DISALLOW: / TEMPLATE /

This directive is also specified in any place, and several Sitemap files can be prescribed.

Host Directive in Robots.txt

This directive is required to indicate the main mirror of the site (often with WWW or without). Please note that the Host directive is specified without the http: //, but with the HTTPS protocol: //. The directive takes into account only the search robots of Yandex and Mail.Ru, and other robots, including Googlebot, will not be taken into account. Host prescribed 1 time in the Robots.txt file

Example with http: //

Host: Website.ru.

Example with https: //

Crawl-Delay Directive

Sets the time interval of indexing by the search robot of the site pages. The value is indicated in seconds, and in milliseconds.

Example:

It is used for the most part on large online stores, information sites, portals, where the site attendance from 5,000 per day. We are necessary in order for the search robot to make a request for indexing at a certain period of time. If you do not specify this directive, it can create a serious load on the server.

The optimal value is Crawl-Delay for each site. For search engines Mail, Bing, Yahoo, you can set the minimum value of 0.25, 0.3, since the robots these search engines can translate your site once a month, 2 months and so on (very rarely). For Yandex, it is better to establish more important.

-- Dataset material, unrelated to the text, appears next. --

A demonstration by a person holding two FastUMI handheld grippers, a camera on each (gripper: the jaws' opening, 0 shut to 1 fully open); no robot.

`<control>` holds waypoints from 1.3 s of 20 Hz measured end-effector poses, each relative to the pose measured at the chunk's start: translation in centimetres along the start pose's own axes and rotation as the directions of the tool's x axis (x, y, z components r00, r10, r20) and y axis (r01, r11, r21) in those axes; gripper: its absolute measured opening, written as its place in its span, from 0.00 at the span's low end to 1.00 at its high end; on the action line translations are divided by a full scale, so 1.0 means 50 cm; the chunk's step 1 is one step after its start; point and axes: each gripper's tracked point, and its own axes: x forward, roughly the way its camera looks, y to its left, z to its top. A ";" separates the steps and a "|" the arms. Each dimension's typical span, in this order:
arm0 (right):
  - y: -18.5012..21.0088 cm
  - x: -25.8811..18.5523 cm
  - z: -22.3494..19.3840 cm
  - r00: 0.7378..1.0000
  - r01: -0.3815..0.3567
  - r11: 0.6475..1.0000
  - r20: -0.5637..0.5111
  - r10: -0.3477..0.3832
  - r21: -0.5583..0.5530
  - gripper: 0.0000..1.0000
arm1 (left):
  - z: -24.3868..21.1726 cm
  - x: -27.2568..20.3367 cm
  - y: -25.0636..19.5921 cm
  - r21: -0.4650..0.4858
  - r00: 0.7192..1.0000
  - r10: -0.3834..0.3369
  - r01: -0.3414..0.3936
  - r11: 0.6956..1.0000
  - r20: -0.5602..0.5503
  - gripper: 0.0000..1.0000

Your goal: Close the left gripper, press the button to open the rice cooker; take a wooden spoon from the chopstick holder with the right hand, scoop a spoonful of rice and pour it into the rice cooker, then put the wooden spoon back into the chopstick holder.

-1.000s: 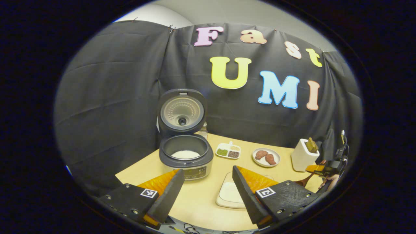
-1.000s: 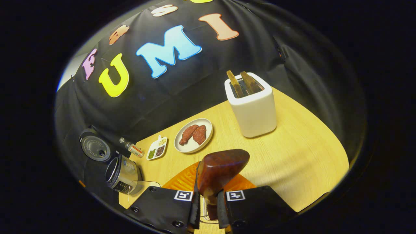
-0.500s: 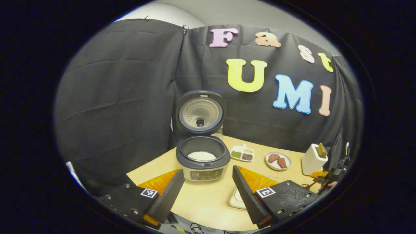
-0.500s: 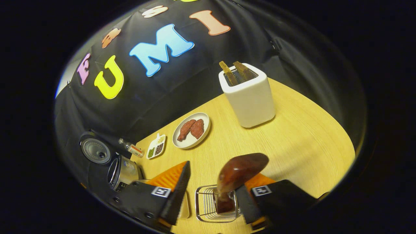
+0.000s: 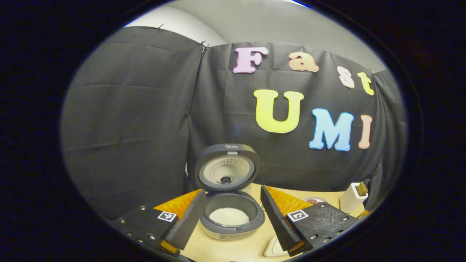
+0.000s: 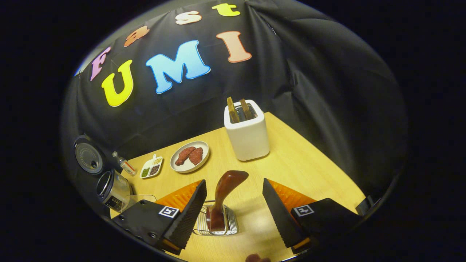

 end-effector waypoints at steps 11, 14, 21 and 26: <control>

If the load of your site is minimal, then there is no sense to indicate this directive.

Clean-Param Directive

Rule is interested in what tells the crawler that pages with certain parameters there is no need to index. 2 Agrumes are prescribed: Page URL and Parameter. This directive is supported by the Yandex search engine.

Example:

Disallow: / Admin /

Disallow: / Plugins /

DISALOW: / SEARCH /

Disallow: / Cart /

Disallow: * Sort \u003d

Disallow: * View \u003d

User-Agent: googlebot

Disallow: / Admin /

Disallow: / Plugins /

DISALOW: / SEARCH /

Disallow: / Cart /

Disallow: * Sort \u003d

Disallow: * View \u003d

Allow: /Plugins/A.css.

Allow: /Plugins/Ac.js.

Allow: /plugins/*.png.

Allow: /Plugins/*.jpg.

Allow: /Plugins/*.gif.

User-Agent: Yandex

Disallow: / Admin /

Disallow: / Plugins /

DISALOW: / SEARCH /

Disallow: / Cart /

Disallow: * Sort \u003d

Disallow: * View \u003d

Allow: /Plugins/A.css.

Allow: /Plugins/Ac.js.

Allow: /plugins/*.png.

Allow: /Plugins/*.jpg.

Allow: /Plugins/*.gif.

Clean-Param: UTM_SOURCE & UTM_MEDIUM & UTM_CAMPAIGN

In the example, we prescribed the rules for 3 different bots.

Where to add robots.txt?

Added to the root folder of the site. In addition, so that it can be followed by reference:

How to check robots.txt?

Yandex webmaster

On the Tools tab, choose the Robots.txt analysis and then click Check

Google Search Console.

On the tab Scanningchoose Robots.txt File Check Tooland then click Check.

Conclusion:

The robots.txt file must be necessarily on each promotional site and only the correct setting will allow you to get the necessary indexation.

And finally, if you have any questions, ask them in the comments under the article and I also wonder, and how do you prescribe robots.txt?